(WHAT THIS TASK INVOLVES) A line below contains "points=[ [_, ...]", and a later one contains "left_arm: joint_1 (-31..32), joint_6". Repeat both, with every line between them, exactly.

(SOURCE MATERIAL)
========

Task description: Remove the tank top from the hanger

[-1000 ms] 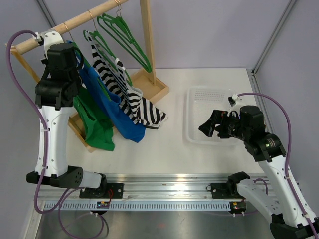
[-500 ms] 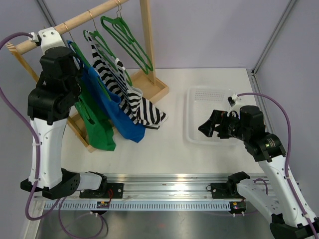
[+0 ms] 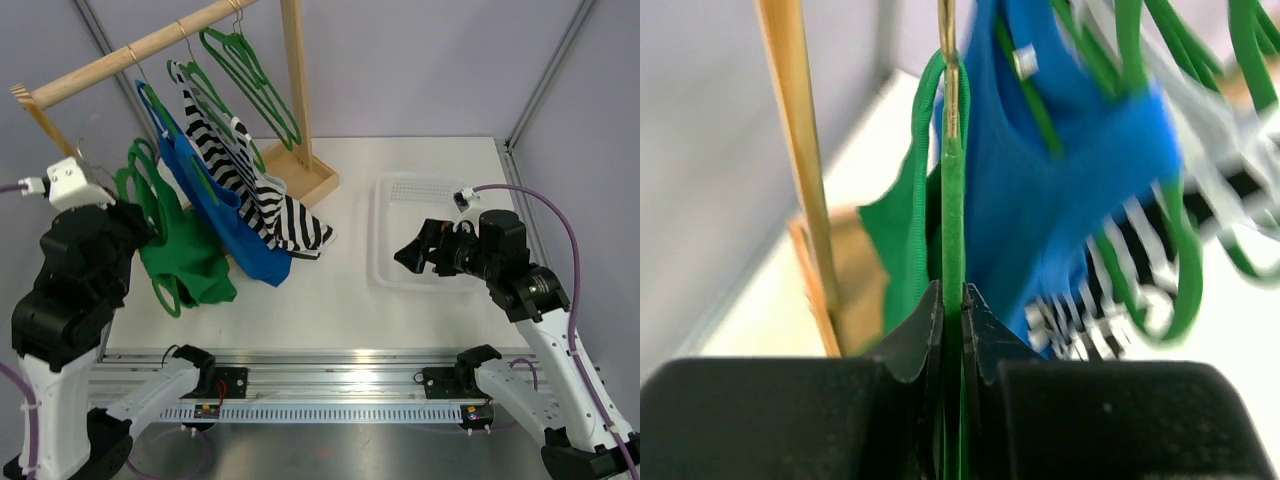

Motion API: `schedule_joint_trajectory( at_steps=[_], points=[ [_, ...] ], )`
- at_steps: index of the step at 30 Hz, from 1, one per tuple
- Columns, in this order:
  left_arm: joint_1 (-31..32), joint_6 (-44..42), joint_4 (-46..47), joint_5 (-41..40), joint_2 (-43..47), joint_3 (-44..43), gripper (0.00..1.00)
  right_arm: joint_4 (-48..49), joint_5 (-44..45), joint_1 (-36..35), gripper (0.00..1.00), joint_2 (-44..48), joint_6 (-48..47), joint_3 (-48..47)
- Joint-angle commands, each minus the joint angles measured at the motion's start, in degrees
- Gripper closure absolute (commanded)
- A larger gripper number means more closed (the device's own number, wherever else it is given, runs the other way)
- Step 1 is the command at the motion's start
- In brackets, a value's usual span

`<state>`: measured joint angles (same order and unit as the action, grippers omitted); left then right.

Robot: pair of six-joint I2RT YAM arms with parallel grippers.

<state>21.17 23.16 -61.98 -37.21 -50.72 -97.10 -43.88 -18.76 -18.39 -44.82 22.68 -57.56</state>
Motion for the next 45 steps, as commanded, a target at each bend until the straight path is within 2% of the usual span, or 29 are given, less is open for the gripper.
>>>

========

(FINAL ANSWER)
Motion API: `schedule_joint_trajectory( at_steps=[_], points=[ [_, ...] ], )`
- at_steps: index of the step at 30 Hz, from 1, one per tuple
- Columns, in this order:
  left_arm: joint_1 (-31..32), joint_6 (-44..42), joint_4 (-46..47), joint_5 (-41..40), joint_2 (-43..47), joint_3 (-44..43), gripper (0.00..1.00)

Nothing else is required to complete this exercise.